*Data to process*.
<<<<

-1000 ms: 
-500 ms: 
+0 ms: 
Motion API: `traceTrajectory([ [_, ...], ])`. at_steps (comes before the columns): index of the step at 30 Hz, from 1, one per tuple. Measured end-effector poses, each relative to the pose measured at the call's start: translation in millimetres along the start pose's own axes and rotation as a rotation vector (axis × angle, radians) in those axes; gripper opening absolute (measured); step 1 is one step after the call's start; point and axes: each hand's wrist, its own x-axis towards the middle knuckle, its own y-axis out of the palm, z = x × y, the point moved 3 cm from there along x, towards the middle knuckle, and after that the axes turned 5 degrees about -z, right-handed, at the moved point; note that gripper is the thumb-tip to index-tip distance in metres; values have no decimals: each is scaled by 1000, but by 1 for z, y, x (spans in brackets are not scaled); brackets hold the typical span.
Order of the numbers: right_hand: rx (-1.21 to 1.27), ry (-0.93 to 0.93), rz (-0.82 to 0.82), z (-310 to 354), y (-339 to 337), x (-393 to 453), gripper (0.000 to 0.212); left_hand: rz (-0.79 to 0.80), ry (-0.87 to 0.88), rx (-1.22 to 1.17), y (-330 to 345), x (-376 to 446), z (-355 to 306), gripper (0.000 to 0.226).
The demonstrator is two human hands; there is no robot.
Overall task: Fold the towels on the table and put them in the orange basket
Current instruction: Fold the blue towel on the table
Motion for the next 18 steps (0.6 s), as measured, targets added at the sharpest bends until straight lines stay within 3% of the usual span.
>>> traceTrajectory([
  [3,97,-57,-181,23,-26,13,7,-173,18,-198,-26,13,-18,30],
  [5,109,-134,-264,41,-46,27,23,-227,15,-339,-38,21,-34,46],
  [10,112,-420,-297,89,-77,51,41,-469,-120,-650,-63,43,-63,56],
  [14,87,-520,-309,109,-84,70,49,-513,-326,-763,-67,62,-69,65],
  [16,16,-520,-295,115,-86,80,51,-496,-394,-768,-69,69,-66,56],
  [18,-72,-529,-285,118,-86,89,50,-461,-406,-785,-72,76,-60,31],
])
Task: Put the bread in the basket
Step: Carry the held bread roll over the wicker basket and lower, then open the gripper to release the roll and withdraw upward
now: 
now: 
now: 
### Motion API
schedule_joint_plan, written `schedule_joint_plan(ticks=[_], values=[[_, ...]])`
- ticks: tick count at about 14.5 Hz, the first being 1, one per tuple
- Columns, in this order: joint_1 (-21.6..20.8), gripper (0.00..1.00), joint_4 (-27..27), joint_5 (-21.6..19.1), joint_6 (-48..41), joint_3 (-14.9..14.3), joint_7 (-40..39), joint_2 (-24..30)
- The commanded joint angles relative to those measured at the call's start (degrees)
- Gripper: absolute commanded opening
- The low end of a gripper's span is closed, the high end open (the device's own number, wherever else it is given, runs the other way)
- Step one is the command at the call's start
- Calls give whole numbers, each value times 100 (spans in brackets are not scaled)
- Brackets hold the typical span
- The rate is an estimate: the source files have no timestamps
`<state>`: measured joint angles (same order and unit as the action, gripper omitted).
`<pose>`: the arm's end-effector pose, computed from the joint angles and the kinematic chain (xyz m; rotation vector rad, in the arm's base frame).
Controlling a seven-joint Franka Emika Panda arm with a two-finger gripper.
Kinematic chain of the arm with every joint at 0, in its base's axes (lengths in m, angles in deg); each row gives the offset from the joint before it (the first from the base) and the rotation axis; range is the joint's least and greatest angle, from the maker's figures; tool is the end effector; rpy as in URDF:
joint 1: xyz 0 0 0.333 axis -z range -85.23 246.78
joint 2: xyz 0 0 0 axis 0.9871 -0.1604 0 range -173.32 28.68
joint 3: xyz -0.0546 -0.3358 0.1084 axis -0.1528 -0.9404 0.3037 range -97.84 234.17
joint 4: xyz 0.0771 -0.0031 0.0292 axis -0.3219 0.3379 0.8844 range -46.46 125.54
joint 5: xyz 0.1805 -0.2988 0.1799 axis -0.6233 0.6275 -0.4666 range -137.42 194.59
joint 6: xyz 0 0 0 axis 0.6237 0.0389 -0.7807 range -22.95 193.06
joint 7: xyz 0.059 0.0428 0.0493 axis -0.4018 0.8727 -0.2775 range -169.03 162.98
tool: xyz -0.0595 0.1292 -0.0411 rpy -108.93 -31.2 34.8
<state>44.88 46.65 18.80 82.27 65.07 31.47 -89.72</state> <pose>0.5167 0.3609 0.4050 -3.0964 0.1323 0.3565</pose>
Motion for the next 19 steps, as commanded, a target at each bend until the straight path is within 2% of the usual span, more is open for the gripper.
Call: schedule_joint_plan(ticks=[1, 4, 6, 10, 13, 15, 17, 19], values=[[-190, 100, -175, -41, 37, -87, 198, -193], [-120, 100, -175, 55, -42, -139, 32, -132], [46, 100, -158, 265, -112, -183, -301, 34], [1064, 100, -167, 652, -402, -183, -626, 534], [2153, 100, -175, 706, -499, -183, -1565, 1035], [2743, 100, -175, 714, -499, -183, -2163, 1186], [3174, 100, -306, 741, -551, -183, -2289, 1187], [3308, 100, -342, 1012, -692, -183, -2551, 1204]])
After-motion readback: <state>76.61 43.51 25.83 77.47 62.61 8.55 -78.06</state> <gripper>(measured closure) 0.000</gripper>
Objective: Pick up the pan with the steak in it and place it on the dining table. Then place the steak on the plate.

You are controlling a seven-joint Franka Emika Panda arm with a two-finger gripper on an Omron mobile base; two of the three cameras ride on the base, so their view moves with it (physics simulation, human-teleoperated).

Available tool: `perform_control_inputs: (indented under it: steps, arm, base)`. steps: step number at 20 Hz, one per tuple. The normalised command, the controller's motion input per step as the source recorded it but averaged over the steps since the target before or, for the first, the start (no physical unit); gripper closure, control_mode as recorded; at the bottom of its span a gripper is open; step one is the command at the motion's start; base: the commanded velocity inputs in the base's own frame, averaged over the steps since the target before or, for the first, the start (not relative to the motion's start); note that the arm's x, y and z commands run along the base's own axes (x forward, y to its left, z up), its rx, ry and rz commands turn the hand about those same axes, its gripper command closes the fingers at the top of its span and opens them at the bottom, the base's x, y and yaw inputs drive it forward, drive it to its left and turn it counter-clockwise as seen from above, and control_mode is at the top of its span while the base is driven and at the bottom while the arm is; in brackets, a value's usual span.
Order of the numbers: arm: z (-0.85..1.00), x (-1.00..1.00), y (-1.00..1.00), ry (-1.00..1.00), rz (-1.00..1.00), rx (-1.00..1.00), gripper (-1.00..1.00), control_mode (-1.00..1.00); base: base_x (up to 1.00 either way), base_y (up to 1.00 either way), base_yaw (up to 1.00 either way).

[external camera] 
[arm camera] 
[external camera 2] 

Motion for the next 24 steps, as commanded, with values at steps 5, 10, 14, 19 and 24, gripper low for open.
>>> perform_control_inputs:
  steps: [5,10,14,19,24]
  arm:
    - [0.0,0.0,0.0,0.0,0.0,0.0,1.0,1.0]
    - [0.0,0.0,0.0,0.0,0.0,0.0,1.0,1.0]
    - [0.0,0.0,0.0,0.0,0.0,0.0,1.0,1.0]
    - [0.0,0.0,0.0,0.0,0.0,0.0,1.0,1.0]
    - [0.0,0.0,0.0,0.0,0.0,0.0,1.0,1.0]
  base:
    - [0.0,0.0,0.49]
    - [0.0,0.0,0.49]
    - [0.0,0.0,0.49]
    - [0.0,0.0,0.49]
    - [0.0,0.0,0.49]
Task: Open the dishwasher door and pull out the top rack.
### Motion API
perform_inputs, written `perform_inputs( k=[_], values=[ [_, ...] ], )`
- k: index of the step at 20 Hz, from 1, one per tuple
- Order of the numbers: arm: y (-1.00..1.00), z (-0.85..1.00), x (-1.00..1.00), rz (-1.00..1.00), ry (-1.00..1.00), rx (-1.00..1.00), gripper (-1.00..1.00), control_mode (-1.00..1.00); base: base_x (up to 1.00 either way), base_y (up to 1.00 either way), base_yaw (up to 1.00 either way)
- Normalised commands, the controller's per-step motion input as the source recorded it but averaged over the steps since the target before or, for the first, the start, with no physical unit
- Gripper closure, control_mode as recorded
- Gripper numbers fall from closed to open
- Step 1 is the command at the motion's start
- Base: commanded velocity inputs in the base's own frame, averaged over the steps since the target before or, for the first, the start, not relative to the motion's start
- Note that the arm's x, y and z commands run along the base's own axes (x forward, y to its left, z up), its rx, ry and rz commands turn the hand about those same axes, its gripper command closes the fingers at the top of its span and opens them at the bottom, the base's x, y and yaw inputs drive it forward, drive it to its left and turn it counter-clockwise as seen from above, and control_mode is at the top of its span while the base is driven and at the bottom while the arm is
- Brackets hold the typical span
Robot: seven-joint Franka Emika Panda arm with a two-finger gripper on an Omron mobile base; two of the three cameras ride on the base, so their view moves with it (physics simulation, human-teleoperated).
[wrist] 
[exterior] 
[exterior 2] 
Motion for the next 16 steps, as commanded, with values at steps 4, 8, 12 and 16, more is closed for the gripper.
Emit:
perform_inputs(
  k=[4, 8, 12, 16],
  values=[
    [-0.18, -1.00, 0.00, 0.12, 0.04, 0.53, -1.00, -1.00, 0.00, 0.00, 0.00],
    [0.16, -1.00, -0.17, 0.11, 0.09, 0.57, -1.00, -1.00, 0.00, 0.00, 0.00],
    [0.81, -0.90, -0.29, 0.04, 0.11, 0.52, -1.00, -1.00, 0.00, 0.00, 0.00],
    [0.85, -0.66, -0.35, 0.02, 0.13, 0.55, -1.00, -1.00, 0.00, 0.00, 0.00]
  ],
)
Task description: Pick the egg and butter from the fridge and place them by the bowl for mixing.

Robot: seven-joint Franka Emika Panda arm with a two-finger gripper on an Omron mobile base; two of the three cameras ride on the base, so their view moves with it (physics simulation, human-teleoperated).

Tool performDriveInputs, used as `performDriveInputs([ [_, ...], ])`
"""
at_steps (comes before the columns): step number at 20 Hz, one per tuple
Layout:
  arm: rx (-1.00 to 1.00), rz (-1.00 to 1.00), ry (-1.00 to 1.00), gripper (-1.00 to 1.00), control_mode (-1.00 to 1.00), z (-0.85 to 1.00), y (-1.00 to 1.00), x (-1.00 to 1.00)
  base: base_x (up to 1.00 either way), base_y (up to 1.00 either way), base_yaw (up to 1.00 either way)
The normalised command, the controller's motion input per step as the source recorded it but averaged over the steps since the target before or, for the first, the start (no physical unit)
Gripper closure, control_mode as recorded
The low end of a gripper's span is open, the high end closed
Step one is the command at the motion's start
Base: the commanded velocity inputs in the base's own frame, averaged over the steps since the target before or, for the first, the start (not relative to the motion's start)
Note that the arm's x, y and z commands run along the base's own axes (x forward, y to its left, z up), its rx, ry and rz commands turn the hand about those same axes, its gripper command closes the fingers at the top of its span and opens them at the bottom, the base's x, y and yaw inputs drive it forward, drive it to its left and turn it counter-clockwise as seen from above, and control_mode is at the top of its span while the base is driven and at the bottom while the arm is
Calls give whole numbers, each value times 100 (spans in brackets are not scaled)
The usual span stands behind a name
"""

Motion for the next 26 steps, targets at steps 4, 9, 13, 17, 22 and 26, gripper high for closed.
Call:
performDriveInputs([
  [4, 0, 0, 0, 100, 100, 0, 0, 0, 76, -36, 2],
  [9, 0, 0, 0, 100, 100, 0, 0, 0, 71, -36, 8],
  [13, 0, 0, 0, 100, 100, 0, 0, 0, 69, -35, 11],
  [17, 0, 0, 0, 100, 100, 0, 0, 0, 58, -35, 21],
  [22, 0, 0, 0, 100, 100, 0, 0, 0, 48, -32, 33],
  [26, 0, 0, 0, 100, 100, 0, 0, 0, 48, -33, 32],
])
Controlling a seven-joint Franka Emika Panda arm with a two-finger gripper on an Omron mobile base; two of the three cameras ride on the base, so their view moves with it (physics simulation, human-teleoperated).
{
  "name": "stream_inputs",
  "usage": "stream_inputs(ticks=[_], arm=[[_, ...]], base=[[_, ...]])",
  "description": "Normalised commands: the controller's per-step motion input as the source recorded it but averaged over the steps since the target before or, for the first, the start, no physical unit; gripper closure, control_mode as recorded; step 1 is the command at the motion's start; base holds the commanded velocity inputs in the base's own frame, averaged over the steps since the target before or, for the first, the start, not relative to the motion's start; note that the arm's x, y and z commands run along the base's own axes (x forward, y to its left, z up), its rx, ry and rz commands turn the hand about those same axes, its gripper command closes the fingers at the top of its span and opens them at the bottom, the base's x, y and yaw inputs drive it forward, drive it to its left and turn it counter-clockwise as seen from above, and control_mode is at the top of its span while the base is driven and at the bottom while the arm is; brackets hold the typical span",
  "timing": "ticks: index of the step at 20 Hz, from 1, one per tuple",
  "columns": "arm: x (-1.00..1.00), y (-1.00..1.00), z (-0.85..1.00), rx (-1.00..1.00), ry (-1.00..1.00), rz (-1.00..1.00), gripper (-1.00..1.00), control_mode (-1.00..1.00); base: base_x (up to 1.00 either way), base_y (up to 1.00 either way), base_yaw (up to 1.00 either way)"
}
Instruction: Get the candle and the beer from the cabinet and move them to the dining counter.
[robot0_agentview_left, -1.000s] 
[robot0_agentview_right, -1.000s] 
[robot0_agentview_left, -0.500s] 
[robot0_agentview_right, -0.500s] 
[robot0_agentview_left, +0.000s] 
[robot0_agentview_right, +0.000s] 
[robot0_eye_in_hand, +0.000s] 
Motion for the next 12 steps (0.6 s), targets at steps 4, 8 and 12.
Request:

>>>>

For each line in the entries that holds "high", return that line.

- The low end of a gripper's span is closed, the high end open (the device's own number, wherever else it is given, runs the other way)
The low end of a gripper's span is open, the high end closed
Motion for the next 26 steps, targets at steps 4, 9, 13, 17, 22 and 26, gripper high for closed.

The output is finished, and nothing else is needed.